Elle dénonce également la façon dont sont traitées les femmes afro-américaines, avec Four Women. Si elle se montre solidaire aux luttes menées par Malcom X et Martin Luther King, Nina Simone rejette leur idéologie pacifiste et n’hésite pas à prôner la violence pour encourager le peuple afro-américain à se faire entendre. Ses prises de position controversées lui feront d'ailleurs perdre une partie de son public blanc.

 

Une femme en colère

Plusieurs événements, comme le refus du Curtis Institute auquel elle s’est heurtée, ont contribué à nourrir sa colère tout au long de sa vie. Elle rejette notamment l’étiquette jazz, qu’elle juge « trop blanche », et préfère dire qu’elle joue de la musique classique noire, allant même jusqu’à refuser d’être comparée à Billie Holiday simplement parce qu’elles sont toutes les deux Noires.

« On ne m'a jamais comparée à Maria Callas, et je suis plus une diva comme elle que n'importe qui d'autre », explique Nina Simone dans une entrevue.

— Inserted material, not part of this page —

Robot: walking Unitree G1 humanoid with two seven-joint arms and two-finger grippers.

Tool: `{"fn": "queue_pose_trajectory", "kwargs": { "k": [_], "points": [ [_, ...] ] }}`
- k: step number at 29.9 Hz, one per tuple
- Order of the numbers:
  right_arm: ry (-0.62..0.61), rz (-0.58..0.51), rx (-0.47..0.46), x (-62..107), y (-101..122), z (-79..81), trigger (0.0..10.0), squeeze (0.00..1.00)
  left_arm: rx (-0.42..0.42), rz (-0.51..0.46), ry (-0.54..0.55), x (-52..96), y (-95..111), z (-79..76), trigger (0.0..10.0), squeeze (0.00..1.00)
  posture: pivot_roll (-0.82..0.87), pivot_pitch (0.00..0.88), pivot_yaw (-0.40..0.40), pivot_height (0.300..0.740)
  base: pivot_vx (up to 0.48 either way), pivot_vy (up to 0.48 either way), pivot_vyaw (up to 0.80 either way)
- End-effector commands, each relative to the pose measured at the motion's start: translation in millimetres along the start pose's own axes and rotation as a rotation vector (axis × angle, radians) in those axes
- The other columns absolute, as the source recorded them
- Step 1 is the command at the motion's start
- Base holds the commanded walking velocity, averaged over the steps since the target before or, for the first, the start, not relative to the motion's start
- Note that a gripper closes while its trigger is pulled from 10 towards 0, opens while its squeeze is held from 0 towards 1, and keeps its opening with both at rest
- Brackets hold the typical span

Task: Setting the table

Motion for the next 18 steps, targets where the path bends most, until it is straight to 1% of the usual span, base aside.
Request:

Elle se désole également d’avoir été contrainte de chanter pour garder son travail à l’époque où elle jouait à Atlantic City. L’artiste ne se cache pas d’avoir été une femme bafouée et volée, tant par ses agents que par son mari, ex-policier, devenu son imprésario et avec qui elle a une fille, Lisa Celeste. 

 

Une vie d’errance

Dans les années 1970, Nina Simone s’exile à La Barbade, puis au Libéria, en Suisse, aux Pays-Bas et en France. Ses apparitions sur scène se font plus rares, et son public se lasse de ses invectives et de ses frasques. Elle renoue avec le succès en 1987 quand le titre My Baby Just Cares for Me, qu’elle a enregistré en 1958, est utilisé dans une publicité pour le parfum No 5, de Chanel. Elle ne touchera malheureusement aucune redevance, parce qu’elle a vendu les droits 30 ans auparavant pour un maigre 3 000 $. Dans la foulée, l’artiste est hospitalisée de force à la suite de crises liées au trouble bipolaire. En 1993, elle offre une version vibrante de la chanson de Jacques Brel Ne me quitte pas qui la remet sous les projecteurs.

La même année, Nina Simone s’installe dans le sud de la France, où elle vivra jusqu’à ce qu’elle meurt d’un cancer du sein, le 21 avril 2003.